Come funziona la disoccupazione o Naspi 2017?

Cos’è la Naspi per la disoccupazione: requisiti necessari per richiederle, chi può richiederla, importo e modalità di presentazione della domanda

Come funziona la disoccupazione o Naspi 2017?

Cos'è la Naspi?

La Naspi è la nuova indennità di disoccupazione in vigore dal 2015 che può essere richiesta da coloro che sono rimasti senza lavoro ma che soddisfino determinati requisiti. Ha un valore massimo di 1.300 euro e può essere richiesta se siano state maturate almeno 13 settimane di contribuzione o 30 giornate di lavoro effettivo.

 

La Naspi è l’indennità di disoccupazione ormai in vigore dal 2015 che ha sostituito l’indennità di disoccupazione di Aspi e mini Aspi e per essere richiesta prevede determinati requisiti. Tali requisiti sono:

  1. essere in stato di disoccupazione;
  2. aver maturato almeno 13 settimane di contribuzione nei 4 anni precedenti il licenziamento;
  3. aver svolto almeno 30 giornate di lavoro effettivo o equivalenti, a prescindere dai contributi versati nei 12 mesi prima dell’inizio del periodo di disoccupazione.

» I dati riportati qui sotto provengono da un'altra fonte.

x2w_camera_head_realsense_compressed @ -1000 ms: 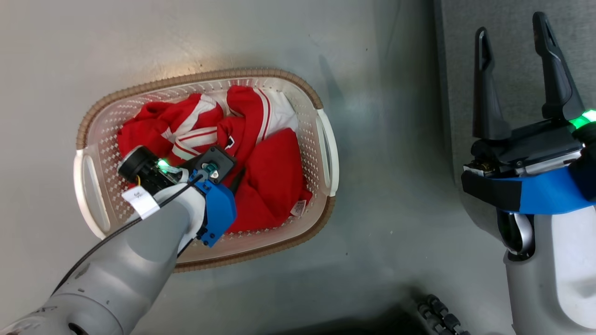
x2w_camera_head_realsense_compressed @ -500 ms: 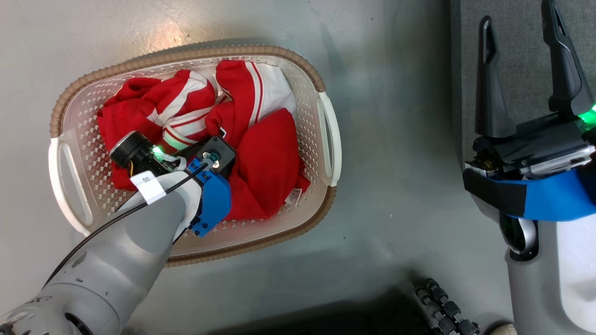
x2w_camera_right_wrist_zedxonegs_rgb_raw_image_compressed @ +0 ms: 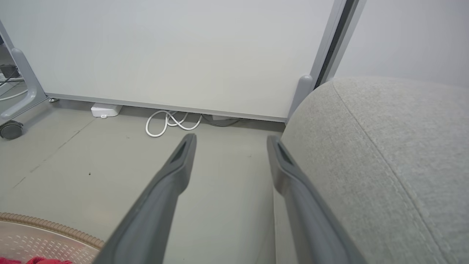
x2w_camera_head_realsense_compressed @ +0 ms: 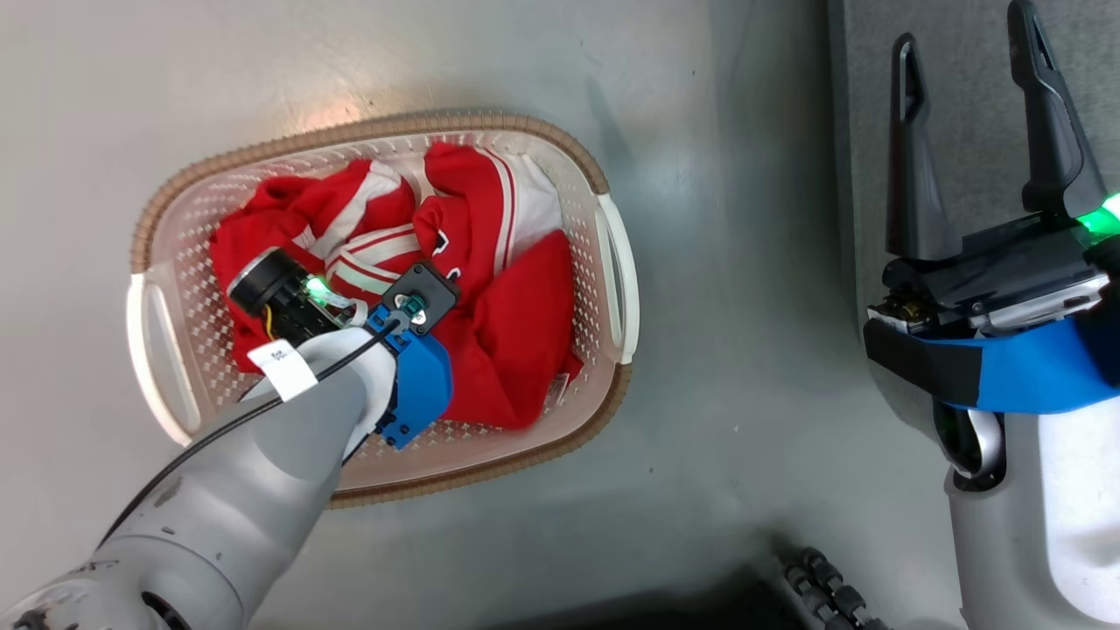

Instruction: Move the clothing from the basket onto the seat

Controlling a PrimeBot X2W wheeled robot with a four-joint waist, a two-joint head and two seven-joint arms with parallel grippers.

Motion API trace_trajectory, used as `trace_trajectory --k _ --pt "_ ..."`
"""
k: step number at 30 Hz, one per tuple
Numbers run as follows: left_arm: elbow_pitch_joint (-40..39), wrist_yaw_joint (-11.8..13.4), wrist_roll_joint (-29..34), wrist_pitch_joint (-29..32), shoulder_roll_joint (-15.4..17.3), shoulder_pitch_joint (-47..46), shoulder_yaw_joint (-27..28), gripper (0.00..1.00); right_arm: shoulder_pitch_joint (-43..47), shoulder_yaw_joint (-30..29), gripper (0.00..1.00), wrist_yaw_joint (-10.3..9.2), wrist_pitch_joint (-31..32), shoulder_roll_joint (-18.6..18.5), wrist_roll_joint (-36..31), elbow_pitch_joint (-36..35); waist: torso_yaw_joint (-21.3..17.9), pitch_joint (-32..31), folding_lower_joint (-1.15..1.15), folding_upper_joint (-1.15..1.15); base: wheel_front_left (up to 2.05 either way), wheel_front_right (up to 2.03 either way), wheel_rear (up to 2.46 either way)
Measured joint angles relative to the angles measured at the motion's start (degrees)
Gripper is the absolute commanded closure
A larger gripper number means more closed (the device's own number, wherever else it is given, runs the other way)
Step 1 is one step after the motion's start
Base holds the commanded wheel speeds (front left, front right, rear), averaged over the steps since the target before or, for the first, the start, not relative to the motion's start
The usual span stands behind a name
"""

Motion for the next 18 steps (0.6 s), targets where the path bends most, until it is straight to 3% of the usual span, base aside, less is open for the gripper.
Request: trace_trajectory --k 12,18 --pt "-2.20 -0.01 -6.44 -5.22 -1.81 3.14 0.56 1.00 2.65 0.60 0.00 0.00 0.00 0.01 0.12 4.16 1.76 -11.67 -0.01 0.00 0.00 0.00 0.00" --pt "-7.54 -0.01 -7.15 -5.37 -1.57 5.06 5.61 1.00 4.72 0.90 0.00 0.00 0.00 -0.01 0.30 6.14 2.60 -18.68 -0.01 0.00 0.00 0.00 0.00"
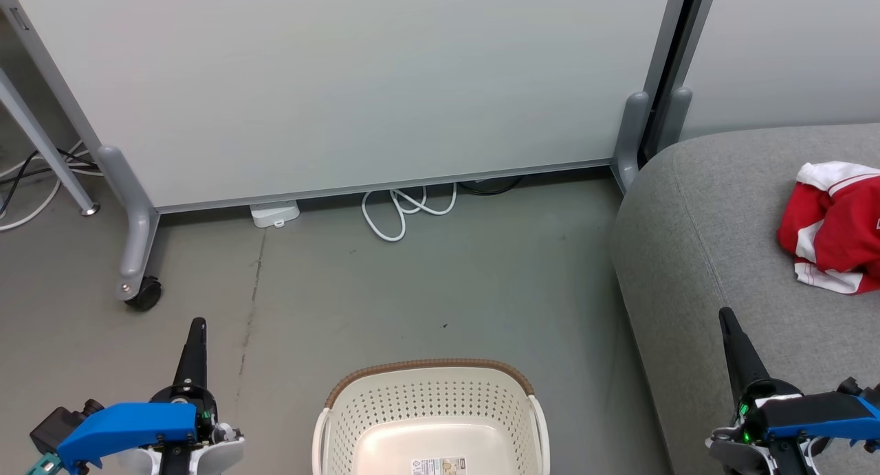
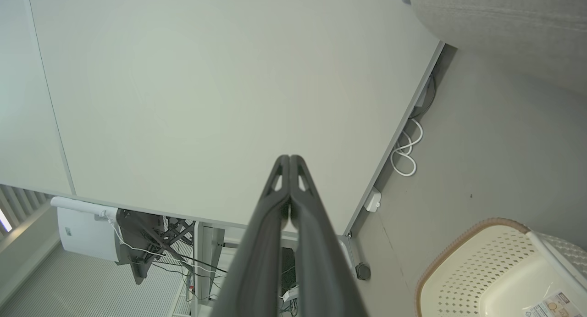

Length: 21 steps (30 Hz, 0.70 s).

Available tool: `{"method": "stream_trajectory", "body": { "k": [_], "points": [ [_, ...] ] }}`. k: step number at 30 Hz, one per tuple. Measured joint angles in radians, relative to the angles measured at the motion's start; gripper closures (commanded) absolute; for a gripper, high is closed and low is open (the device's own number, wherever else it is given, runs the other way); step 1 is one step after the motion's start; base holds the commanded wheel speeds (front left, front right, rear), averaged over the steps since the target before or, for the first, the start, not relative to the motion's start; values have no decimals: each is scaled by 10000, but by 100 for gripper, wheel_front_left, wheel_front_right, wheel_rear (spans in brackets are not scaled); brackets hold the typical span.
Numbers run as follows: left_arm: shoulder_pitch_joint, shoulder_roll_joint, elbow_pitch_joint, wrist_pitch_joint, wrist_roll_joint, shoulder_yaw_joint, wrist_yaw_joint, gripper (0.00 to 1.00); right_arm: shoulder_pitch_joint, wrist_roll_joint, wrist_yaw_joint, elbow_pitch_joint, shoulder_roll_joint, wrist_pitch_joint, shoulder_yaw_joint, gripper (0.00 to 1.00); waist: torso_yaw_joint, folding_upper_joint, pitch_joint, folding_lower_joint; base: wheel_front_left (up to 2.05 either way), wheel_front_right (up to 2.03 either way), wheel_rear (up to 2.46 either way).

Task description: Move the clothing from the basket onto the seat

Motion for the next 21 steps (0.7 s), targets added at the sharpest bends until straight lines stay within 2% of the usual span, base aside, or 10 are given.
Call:
{"method": "stream_trajectory", "body": {
  "k": [21],
  "points": [
    [-148,-54,-199,399,-1367,251,0,100,-164,1605,0,-42,-2,366,-136,100,-70,0,30,0,0,0,0]
  ]
}}
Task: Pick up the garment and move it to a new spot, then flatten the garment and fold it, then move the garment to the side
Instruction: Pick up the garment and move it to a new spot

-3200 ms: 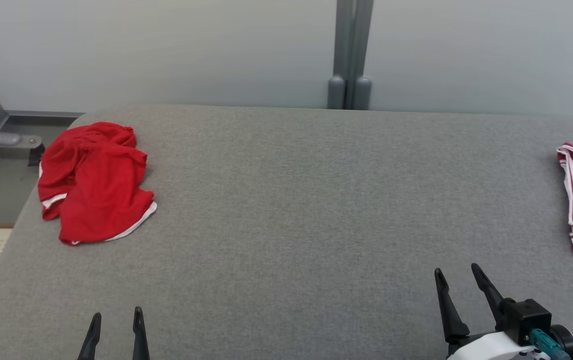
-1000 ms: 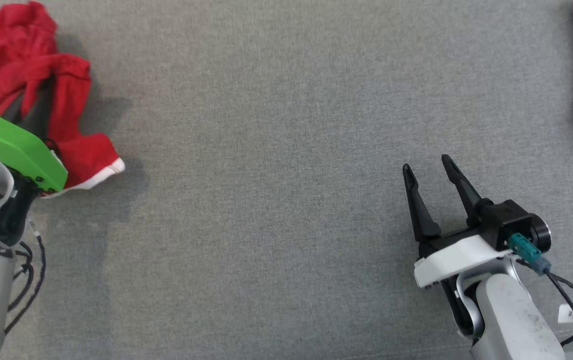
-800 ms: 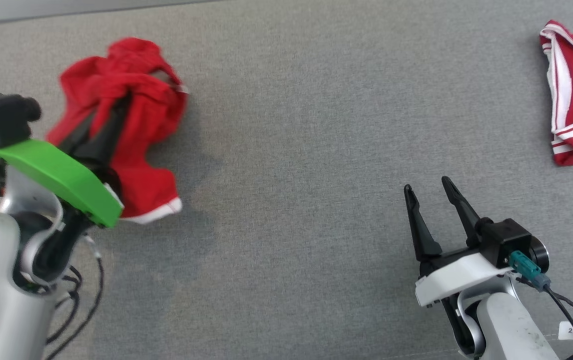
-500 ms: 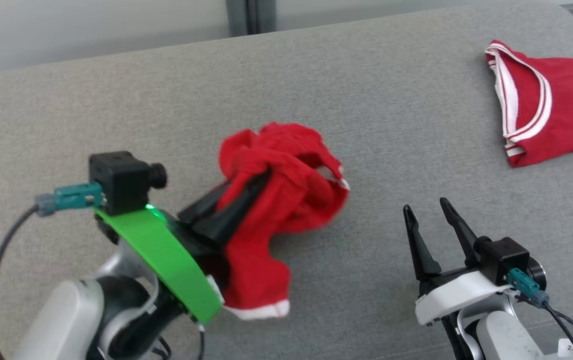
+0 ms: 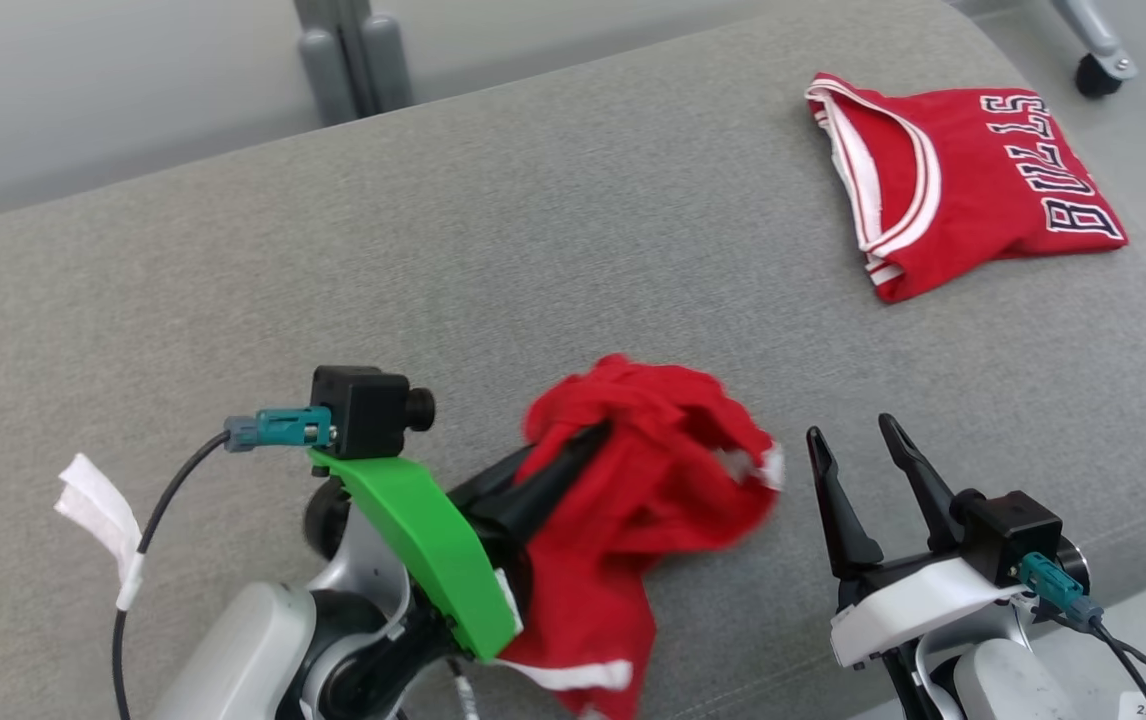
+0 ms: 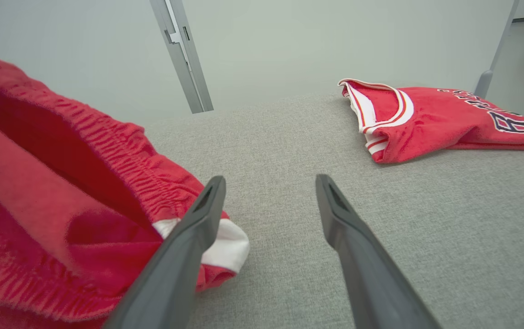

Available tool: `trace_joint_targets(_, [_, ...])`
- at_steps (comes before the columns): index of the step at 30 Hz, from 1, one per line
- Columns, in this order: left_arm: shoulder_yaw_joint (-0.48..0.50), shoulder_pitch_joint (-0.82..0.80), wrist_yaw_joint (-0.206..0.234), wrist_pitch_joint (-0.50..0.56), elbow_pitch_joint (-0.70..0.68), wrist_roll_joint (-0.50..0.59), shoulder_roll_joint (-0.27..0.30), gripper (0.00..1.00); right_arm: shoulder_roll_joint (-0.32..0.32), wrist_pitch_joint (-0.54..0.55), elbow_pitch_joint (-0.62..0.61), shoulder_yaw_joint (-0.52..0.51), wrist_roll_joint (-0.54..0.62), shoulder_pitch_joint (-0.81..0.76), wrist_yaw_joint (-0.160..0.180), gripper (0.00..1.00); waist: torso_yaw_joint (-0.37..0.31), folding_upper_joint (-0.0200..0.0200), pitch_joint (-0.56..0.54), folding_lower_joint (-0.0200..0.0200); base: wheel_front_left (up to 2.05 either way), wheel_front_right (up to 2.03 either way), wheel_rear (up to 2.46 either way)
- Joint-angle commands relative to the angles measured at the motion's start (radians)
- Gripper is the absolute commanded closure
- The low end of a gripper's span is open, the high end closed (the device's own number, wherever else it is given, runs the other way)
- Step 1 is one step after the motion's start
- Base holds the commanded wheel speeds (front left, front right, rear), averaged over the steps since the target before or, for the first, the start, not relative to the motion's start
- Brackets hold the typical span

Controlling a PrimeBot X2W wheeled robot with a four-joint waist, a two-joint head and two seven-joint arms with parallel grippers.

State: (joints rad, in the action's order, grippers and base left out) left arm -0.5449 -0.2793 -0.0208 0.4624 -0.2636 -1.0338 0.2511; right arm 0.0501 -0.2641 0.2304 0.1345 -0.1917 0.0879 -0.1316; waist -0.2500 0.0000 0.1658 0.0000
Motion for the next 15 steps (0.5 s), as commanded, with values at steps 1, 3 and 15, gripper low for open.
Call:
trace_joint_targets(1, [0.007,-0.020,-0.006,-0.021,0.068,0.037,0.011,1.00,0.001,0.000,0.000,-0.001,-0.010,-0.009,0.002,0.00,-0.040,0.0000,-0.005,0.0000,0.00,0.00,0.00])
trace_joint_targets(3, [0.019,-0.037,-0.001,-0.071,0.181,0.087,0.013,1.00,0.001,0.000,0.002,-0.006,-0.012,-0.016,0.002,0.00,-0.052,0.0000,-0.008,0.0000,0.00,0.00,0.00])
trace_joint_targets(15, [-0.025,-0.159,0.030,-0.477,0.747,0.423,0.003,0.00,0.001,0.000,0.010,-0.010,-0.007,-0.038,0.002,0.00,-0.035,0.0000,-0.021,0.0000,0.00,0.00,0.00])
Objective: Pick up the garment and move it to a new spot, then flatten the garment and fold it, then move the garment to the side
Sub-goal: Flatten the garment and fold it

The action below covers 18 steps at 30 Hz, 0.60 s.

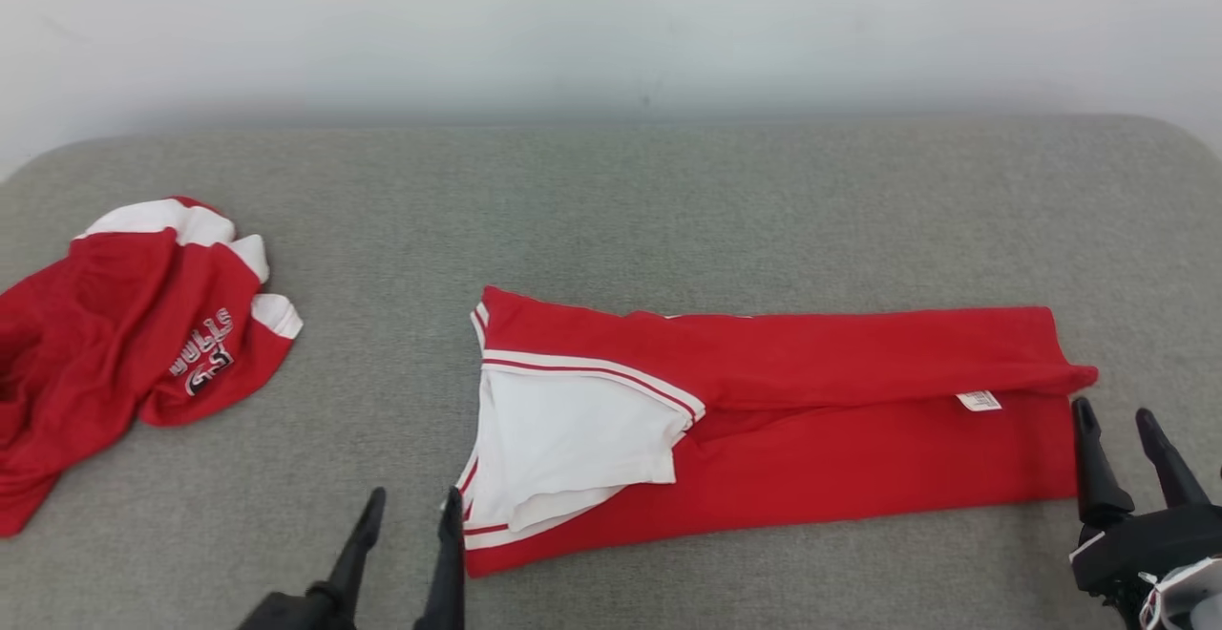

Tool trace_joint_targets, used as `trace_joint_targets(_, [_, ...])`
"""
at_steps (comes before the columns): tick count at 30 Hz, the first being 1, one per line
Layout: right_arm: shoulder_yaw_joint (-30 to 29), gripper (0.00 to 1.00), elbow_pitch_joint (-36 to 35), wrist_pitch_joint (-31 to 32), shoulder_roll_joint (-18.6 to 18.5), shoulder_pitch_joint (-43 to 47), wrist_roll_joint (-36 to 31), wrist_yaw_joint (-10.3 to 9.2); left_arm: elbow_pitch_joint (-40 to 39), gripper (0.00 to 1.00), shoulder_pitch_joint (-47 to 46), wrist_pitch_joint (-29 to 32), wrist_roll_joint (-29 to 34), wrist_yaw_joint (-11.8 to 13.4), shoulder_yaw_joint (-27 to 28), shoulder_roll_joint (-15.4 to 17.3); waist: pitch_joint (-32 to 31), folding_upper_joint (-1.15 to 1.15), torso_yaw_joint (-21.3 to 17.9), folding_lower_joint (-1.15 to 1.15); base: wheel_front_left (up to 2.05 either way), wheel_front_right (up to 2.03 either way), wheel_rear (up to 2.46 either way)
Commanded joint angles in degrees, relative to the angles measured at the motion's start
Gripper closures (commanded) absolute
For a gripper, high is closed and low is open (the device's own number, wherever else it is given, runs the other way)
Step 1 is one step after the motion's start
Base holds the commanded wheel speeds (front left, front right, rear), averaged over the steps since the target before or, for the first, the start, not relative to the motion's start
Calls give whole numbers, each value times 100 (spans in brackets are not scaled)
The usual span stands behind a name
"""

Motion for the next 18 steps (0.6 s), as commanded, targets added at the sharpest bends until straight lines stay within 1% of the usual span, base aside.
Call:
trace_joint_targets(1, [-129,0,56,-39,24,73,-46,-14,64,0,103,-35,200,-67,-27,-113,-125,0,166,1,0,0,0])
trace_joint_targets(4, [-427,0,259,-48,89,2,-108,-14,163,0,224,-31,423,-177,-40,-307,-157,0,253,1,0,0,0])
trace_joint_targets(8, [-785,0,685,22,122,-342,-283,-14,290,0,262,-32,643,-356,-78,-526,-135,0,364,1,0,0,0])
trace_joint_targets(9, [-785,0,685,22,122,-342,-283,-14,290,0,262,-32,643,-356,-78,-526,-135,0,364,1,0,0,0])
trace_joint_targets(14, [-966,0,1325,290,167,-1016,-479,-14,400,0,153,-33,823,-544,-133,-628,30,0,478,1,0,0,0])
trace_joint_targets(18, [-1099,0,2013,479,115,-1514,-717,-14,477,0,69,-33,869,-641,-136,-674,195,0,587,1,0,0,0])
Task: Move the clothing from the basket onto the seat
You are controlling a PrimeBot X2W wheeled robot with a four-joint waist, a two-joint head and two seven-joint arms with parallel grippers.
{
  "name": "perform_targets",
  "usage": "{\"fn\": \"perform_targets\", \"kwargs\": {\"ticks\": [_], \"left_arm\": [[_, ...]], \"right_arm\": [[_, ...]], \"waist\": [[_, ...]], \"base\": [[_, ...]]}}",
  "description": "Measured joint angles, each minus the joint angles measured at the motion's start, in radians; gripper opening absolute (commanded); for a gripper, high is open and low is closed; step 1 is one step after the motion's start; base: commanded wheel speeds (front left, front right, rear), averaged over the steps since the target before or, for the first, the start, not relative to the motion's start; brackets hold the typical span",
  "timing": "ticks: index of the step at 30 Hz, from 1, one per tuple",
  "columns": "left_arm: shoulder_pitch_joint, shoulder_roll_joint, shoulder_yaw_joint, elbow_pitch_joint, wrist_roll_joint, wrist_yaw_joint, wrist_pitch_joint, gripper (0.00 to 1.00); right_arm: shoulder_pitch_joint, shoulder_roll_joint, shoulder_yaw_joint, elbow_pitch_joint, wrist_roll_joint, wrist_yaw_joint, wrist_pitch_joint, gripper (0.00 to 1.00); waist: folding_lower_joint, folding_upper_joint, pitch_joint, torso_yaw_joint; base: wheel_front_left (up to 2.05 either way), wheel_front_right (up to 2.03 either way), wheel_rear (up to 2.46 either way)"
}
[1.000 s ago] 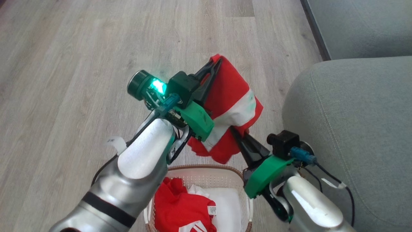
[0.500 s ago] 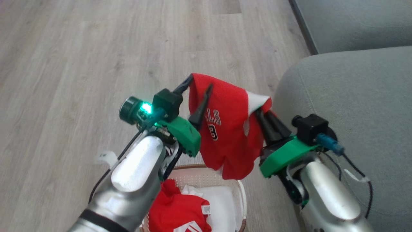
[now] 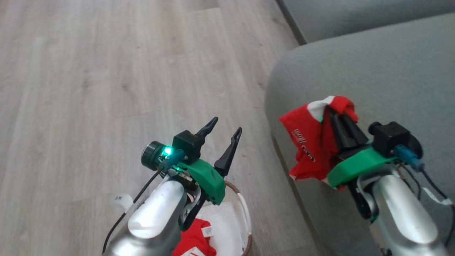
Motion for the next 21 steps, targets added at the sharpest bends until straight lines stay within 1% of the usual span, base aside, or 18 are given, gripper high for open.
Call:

Per quanto riguarda il valore dell’importo Naspi 2017, è pari al 75% della retribuzione media mensile imponibile ai fini previdenziali degli ultimi quattro anni, se è pari o inferiore a 1.195,00 euro; è pari al 75% di questa somma sommato al 25% della differenza tra la retribuzione media mensile imponibile ed euro 1.195,00, se la retribuzione media mensile imponibile è superiore a questo importo. In ogni caso non può superare il limite massimo di 1.300 euro. Per quanto riguarda il tempo, l’erogazione della Naspi vale per un numero di settimane pari alla metà delle settimane di contribuzione degli ultimi quattro anni e fino ad un massimo di 24 mesi.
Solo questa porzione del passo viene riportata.